■ PROMPT ■
Report back each line of the records that contains the string "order".

■ RECORDS FOR THE EXERCISE ■

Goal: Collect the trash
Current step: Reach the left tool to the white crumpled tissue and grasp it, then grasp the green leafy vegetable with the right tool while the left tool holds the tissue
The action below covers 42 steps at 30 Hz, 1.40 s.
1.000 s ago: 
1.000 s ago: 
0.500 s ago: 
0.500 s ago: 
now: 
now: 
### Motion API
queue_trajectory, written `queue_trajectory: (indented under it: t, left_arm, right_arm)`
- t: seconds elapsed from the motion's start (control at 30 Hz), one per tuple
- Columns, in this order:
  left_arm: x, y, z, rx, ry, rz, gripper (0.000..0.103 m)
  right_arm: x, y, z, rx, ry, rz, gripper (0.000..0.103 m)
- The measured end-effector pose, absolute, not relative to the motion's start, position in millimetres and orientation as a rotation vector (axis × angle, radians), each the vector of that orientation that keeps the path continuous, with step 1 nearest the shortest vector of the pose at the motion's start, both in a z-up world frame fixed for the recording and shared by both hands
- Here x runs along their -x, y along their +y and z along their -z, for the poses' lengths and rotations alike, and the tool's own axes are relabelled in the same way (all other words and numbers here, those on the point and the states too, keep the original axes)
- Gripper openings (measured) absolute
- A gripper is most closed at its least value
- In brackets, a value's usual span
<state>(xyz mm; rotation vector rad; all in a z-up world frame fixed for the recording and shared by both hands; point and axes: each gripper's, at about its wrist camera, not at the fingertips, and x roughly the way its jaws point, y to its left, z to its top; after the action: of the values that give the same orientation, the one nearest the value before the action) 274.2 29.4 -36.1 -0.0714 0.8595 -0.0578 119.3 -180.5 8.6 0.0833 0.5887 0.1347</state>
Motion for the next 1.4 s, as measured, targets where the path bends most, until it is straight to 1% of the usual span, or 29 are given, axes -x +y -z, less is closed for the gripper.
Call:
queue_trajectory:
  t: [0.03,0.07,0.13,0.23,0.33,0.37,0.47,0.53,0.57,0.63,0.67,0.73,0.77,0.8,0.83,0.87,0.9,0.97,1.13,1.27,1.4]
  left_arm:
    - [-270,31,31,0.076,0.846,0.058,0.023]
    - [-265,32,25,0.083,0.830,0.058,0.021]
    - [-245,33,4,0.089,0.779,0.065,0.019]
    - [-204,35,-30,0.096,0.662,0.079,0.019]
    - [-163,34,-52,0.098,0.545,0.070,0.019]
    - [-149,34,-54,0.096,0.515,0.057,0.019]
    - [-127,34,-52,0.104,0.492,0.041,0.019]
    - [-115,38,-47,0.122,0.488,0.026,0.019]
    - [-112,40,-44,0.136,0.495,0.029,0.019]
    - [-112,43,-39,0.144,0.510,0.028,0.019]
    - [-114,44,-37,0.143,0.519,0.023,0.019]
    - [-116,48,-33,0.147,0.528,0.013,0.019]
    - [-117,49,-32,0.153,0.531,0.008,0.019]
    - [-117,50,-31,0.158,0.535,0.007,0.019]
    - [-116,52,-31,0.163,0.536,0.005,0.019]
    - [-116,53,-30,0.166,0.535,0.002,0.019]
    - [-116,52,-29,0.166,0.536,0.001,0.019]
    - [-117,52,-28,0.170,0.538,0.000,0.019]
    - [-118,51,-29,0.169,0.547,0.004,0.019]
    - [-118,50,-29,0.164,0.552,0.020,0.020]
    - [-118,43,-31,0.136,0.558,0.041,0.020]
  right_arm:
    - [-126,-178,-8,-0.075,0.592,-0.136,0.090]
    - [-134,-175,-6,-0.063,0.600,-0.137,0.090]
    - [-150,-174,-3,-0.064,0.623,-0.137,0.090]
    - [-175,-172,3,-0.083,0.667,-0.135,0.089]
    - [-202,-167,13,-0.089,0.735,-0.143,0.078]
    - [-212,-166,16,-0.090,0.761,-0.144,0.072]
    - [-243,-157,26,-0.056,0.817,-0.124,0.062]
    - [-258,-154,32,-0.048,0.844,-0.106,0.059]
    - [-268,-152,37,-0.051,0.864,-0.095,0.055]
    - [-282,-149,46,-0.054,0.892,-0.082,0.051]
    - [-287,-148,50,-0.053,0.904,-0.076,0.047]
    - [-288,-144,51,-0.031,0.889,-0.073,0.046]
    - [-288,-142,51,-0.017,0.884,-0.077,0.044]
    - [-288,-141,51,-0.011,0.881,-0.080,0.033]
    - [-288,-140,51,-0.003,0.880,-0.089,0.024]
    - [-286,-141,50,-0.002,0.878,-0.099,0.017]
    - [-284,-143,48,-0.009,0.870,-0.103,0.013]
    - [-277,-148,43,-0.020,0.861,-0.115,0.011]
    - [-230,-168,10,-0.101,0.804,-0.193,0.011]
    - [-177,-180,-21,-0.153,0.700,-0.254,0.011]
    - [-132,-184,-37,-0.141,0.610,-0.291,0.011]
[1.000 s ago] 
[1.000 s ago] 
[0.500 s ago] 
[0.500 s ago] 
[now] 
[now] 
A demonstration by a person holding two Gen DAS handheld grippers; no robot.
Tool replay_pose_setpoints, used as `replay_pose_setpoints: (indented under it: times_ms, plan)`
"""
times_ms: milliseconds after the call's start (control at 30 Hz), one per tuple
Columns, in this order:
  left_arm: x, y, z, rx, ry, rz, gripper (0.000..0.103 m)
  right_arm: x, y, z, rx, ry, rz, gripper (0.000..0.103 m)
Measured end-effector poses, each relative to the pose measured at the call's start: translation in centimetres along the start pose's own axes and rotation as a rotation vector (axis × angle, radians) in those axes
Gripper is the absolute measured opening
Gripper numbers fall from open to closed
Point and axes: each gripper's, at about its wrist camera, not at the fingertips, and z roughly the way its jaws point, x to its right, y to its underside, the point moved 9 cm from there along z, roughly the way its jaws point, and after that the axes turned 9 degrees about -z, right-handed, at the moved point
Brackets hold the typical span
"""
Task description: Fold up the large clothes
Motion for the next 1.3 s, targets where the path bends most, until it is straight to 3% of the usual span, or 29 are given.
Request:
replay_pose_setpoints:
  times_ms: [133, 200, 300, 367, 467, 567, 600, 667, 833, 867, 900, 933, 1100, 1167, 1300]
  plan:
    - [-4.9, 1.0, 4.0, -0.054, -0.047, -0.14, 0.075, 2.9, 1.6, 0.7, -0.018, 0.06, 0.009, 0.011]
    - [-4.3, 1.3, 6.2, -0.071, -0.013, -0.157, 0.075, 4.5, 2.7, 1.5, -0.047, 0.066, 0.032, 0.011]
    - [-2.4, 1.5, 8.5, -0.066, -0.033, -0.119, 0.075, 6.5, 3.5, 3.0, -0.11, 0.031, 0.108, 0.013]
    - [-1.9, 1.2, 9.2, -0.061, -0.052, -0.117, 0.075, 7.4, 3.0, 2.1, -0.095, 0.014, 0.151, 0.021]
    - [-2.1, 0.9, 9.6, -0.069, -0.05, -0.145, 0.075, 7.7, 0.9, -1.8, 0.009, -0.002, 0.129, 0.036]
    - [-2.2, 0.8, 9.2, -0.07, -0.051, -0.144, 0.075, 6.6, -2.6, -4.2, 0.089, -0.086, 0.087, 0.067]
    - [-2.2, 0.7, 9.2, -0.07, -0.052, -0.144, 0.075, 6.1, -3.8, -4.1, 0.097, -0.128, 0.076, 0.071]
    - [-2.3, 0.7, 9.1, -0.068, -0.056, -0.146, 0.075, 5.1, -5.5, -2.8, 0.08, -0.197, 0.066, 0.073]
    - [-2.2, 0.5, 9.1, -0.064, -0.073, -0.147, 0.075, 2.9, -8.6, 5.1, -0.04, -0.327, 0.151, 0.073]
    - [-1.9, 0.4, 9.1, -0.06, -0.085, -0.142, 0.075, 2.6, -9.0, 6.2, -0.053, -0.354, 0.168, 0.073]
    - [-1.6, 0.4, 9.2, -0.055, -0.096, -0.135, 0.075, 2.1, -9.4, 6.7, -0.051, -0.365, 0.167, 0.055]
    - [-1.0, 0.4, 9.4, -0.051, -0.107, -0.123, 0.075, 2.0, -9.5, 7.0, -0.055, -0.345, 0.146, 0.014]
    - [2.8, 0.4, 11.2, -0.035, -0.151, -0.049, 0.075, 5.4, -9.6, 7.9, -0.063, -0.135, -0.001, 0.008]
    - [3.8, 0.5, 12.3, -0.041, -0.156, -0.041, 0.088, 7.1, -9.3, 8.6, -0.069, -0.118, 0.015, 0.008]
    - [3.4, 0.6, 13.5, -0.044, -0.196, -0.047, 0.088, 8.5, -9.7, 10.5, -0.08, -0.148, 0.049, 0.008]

■ FINAL ANSWER ■
- Columns, in this order:
Columns, in this order:

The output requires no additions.